§ **Your task**
Every line holding the word "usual" should be copied from the material.

********************

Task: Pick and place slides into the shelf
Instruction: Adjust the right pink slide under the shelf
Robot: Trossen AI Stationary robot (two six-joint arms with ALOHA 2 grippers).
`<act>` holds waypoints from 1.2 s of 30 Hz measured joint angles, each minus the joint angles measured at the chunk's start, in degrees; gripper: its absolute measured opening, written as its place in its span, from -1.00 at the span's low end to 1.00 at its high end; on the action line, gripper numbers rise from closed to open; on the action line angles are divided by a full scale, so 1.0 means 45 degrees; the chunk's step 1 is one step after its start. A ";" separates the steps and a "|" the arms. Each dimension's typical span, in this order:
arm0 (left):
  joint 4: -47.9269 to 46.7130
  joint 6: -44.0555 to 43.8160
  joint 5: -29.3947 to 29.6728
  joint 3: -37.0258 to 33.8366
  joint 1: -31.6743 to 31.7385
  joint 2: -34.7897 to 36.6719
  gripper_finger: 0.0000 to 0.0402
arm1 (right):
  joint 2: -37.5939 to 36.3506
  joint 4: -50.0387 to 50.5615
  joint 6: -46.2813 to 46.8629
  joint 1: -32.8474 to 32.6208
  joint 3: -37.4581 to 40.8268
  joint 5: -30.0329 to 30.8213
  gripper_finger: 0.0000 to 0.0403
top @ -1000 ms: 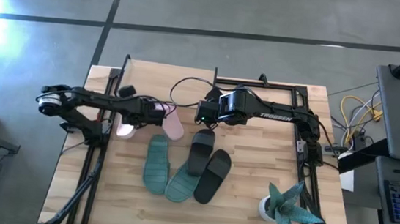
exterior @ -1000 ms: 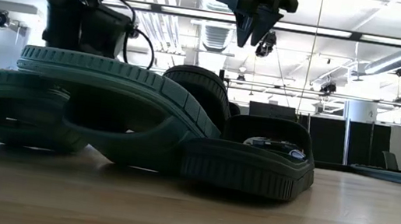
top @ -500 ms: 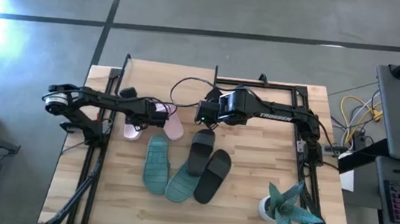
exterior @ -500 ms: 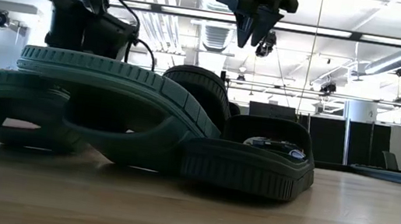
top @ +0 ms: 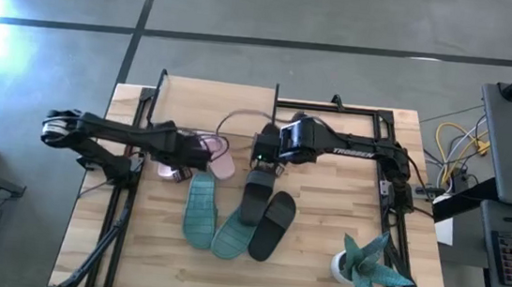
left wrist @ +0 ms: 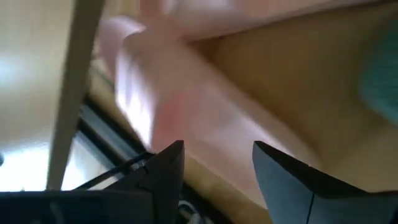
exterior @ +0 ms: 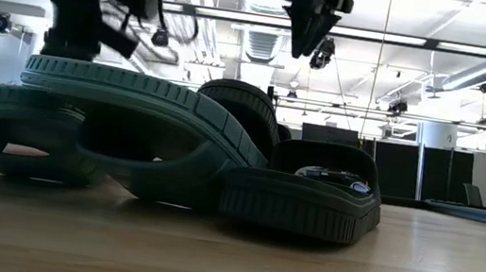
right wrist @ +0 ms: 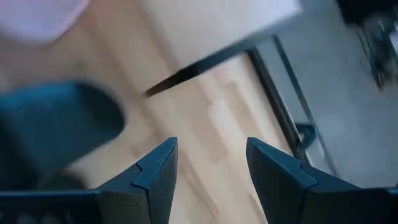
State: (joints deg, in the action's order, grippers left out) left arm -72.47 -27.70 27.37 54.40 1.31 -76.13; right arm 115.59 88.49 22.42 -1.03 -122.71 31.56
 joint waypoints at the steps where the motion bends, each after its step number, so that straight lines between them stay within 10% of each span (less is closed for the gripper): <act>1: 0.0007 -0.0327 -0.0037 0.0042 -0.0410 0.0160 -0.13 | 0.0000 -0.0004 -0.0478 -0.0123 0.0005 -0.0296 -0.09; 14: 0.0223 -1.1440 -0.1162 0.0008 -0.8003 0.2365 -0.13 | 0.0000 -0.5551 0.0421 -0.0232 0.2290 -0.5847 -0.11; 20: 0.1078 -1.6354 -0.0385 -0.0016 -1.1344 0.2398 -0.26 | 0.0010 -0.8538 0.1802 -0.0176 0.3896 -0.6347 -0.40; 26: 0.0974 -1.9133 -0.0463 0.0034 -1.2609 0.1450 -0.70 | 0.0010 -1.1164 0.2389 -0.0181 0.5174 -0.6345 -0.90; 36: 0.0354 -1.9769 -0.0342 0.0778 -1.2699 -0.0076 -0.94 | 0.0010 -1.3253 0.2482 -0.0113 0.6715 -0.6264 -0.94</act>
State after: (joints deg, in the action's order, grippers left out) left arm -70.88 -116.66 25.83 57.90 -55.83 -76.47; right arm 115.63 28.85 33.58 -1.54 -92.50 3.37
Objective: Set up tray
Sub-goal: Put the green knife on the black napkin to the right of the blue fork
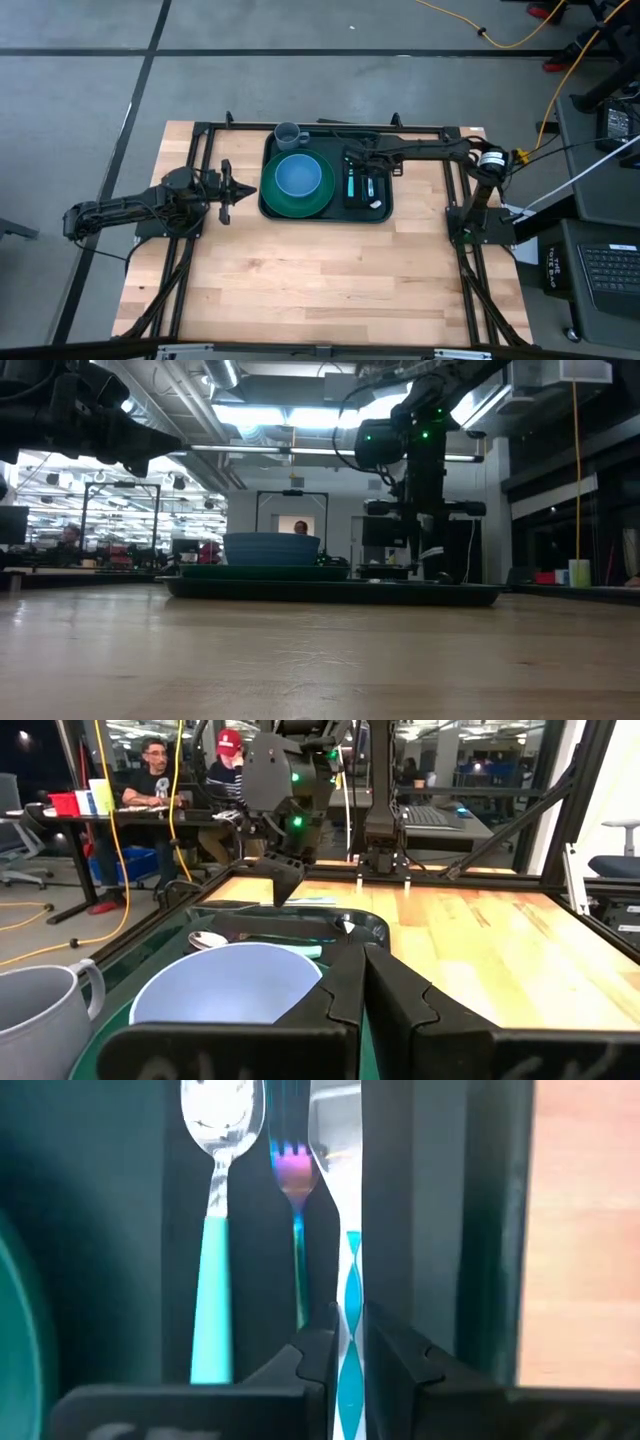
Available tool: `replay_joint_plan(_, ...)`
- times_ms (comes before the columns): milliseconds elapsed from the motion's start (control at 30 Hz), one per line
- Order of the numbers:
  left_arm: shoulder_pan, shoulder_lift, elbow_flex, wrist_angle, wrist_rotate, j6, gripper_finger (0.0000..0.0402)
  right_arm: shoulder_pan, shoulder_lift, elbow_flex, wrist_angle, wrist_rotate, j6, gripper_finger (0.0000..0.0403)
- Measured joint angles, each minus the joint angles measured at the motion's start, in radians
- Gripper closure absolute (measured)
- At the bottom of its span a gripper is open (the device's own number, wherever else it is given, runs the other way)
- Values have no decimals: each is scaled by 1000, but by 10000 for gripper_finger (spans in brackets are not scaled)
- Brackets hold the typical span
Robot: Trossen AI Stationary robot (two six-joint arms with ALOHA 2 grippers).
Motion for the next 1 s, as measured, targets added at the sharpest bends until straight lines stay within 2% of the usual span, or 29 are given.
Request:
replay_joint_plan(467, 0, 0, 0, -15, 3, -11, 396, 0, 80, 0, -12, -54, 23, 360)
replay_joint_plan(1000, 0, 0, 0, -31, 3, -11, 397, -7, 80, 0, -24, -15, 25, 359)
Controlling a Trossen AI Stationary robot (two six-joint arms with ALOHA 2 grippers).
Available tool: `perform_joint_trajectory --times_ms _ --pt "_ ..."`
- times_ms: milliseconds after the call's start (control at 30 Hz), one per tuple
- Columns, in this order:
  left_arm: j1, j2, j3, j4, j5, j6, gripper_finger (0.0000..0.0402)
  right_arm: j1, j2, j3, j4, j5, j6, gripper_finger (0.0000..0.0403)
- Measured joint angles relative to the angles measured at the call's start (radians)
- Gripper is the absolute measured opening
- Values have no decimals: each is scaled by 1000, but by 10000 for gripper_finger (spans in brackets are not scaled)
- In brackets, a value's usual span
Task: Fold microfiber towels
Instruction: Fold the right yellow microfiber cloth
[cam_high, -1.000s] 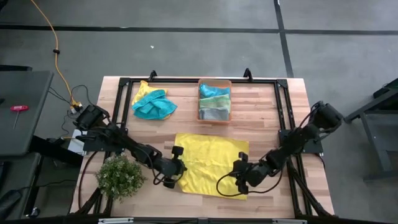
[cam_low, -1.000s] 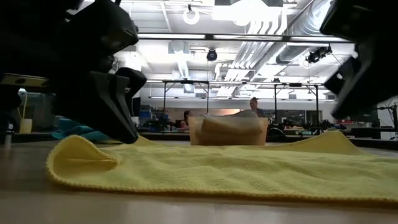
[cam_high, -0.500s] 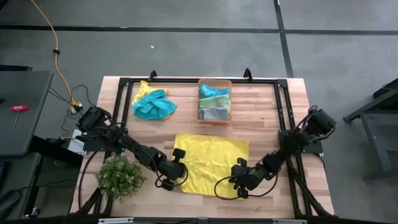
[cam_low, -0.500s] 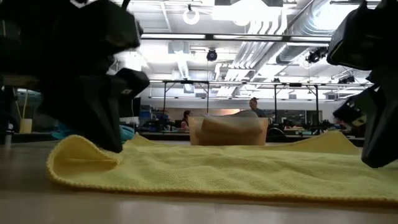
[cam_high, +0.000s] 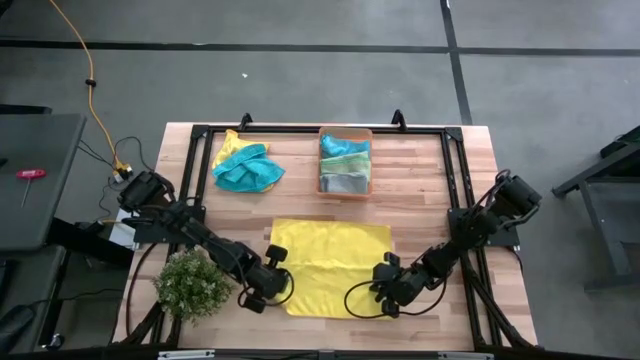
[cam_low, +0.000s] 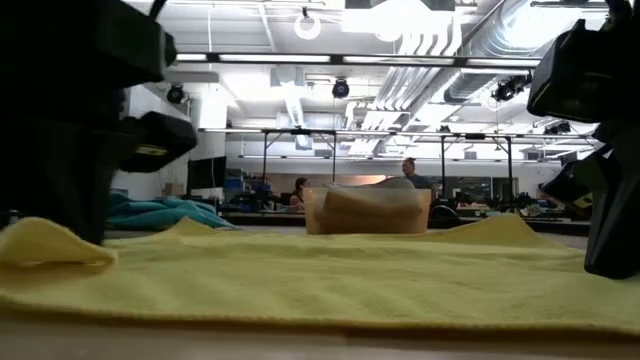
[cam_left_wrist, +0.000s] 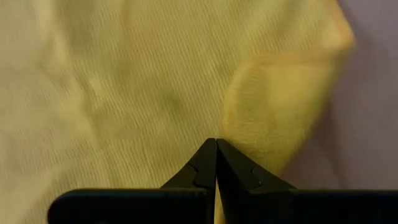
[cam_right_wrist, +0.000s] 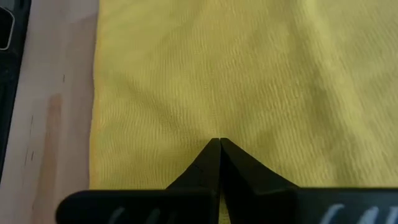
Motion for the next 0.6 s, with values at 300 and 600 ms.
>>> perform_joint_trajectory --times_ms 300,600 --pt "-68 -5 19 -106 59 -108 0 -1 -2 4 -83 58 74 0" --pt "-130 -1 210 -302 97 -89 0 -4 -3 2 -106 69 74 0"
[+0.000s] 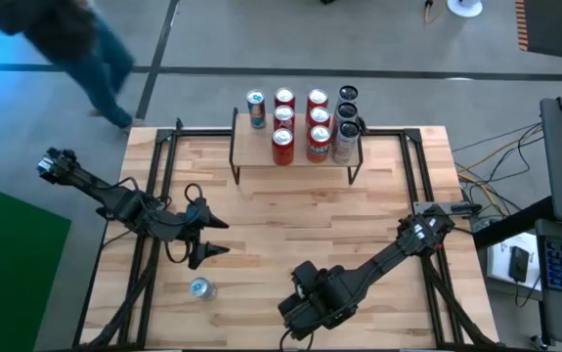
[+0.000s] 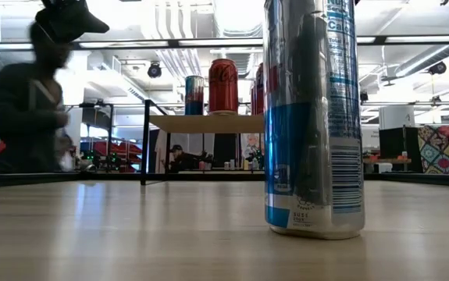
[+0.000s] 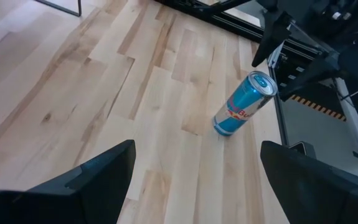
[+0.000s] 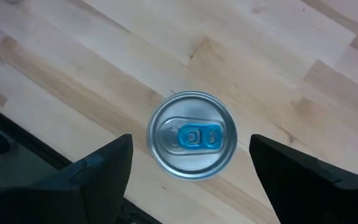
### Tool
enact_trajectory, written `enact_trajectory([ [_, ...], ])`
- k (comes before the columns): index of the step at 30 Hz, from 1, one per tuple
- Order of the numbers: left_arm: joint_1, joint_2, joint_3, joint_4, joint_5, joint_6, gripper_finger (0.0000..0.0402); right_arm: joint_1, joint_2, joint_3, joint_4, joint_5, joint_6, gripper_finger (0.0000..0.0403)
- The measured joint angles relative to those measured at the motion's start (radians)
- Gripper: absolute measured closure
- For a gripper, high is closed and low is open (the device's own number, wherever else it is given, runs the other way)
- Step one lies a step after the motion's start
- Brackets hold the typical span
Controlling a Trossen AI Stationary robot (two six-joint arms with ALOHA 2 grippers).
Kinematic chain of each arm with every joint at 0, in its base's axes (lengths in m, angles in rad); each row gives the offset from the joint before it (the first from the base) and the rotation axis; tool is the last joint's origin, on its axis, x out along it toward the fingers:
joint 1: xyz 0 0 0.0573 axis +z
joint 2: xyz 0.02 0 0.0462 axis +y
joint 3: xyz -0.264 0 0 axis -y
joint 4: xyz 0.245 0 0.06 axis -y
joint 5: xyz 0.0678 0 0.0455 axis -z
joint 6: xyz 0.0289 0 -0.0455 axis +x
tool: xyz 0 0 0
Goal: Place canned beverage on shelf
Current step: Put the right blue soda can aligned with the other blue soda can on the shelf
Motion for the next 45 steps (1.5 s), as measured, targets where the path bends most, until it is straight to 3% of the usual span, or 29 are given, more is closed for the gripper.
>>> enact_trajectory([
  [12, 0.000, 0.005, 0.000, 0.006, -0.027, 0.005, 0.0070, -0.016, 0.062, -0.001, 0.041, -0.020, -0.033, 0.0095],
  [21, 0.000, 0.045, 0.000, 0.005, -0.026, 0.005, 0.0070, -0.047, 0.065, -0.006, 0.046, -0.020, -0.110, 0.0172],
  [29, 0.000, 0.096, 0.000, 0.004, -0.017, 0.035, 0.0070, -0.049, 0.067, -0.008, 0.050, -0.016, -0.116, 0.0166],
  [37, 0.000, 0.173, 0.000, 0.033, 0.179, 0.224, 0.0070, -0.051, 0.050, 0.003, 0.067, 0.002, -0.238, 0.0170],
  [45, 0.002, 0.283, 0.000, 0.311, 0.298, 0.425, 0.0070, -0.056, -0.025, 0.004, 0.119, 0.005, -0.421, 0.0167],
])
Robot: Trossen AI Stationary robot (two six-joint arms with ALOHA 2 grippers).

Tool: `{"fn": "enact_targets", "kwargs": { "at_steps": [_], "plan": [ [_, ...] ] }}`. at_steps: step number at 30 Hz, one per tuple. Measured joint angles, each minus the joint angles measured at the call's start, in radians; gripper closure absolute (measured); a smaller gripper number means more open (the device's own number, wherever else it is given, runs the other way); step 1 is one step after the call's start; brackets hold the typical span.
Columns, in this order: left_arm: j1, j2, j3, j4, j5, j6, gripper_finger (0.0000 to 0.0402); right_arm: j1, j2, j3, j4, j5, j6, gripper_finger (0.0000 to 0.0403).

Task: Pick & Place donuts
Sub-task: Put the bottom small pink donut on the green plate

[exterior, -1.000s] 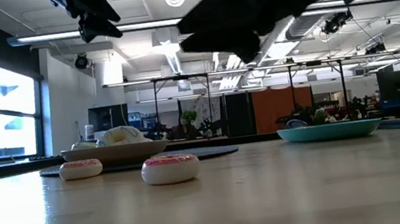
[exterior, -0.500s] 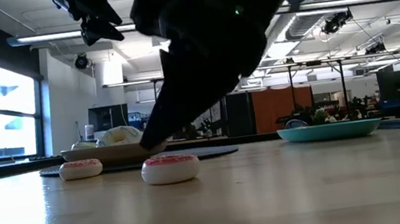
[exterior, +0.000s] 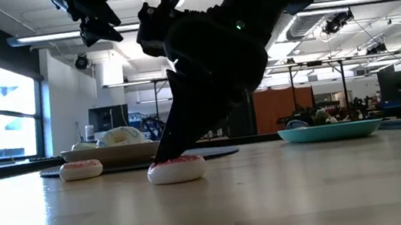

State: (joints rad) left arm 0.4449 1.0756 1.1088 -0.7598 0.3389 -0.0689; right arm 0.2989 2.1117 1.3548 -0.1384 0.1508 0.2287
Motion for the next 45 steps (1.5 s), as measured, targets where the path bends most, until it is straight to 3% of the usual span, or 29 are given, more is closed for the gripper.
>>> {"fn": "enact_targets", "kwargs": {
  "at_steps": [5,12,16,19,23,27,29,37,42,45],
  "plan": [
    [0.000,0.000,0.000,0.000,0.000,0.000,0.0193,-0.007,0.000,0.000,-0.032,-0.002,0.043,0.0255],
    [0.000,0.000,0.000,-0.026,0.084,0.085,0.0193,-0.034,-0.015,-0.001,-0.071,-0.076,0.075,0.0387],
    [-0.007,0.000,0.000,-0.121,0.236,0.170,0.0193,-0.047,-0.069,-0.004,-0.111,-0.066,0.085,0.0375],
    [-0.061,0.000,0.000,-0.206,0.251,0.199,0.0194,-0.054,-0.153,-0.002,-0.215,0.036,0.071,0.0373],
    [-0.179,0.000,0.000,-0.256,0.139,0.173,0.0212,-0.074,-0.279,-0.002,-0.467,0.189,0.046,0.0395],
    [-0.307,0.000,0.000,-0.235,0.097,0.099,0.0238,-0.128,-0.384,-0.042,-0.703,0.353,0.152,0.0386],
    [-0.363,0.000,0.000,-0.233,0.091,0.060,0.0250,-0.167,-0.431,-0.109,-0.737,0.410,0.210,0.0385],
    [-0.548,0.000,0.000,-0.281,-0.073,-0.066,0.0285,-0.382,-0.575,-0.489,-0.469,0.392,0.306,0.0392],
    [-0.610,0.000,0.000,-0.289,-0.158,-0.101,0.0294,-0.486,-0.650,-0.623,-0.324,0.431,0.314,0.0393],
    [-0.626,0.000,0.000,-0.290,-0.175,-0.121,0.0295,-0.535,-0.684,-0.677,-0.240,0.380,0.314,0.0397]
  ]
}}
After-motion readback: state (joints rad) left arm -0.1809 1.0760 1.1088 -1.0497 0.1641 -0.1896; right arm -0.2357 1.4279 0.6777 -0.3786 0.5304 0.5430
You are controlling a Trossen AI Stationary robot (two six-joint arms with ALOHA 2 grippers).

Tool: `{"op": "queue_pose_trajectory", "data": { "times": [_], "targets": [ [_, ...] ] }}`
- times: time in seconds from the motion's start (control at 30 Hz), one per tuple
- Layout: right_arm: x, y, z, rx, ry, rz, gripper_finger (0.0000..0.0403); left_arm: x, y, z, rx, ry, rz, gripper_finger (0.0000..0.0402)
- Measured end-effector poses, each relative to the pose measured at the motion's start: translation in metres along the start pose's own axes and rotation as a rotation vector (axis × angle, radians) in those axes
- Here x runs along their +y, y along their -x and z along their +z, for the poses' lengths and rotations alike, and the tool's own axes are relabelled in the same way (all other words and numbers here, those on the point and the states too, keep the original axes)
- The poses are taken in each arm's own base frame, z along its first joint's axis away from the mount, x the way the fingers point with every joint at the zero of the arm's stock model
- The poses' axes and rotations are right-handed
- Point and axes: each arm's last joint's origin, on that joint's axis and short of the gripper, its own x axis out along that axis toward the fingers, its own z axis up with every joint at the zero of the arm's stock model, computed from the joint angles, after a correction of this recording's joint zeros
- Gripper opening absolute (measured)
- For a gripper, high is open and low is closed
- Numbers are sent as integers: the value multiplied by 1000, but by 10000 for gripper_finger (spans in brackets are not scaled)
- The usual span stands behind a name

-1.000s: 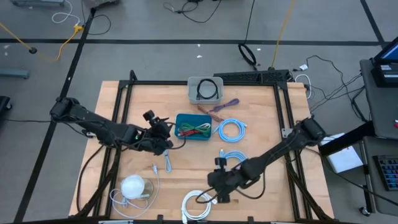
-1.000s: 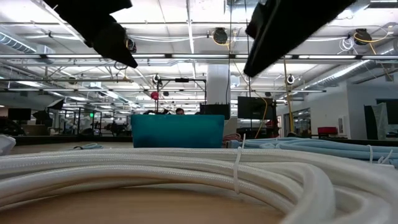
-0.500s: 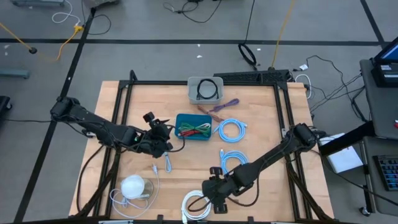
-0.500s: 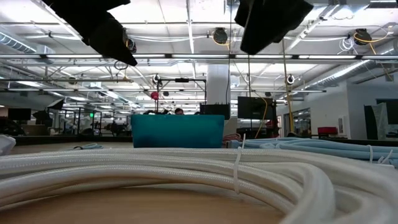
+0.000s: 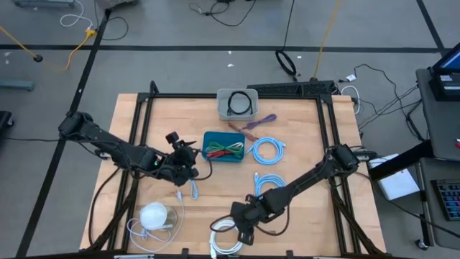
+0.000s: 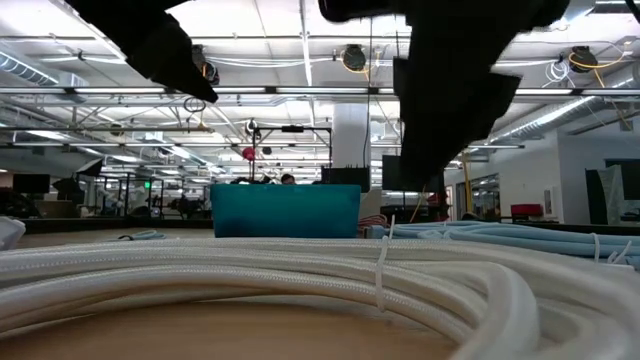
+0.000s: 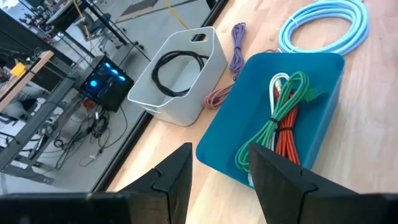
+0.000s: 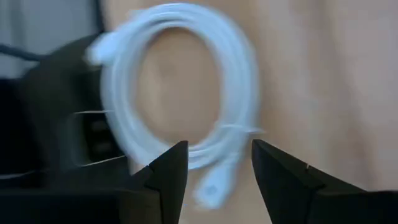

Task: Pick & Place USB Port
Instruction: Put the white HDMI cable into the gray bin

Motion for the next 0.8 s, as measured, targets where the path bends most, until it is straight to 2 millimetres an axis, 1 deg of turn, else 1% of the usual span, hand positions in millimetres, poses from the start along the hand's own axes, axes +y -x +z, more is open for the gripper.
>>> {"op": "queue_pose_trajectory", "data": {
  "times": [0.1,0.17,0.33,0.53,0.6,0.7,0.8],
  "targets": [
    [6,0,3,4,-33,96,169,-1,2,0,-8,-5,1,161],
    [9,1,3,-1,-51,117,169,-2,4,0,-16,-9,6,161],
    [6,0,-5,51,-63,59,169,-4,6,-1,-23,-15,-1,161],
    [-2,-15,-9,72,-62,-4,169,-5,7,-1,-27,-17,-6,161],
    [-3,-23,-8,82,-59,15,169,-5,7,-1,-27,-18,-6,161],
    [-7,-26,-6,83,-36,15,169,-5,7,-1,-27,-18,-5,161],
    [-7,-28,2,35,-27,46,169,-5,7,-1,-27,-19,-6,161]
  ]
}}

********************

§ **Written response**
Motion for the next 1 s, as measured, targets added at the sharpest bends until straight lines stay within 2% of the usual span, or 29 are given.
- In brackets, a value's usual span
Motion for the next 45 steps (1.5 s), as measured, targets where the path bends most, until it is straight to 3% of the usual span, or 29 are given, more is closed for the gripper.
Motion for the next 45 steps (1.5 s), as measured, targets where the path bends most, until it is straight to 3% of the usual span, or 29 are given, more is closed for the gripper.
- The usual span stands behind a name
Motion for the next 0.8 s, as measured, targets where the path bends most, until it is straight to 2 millimetres an axis, 1 deg of turn, else 1% of the usual span, hand positions in millimetres, poses from the start along the hand's own axes, axes +y -x +z, more is open for the gripper.

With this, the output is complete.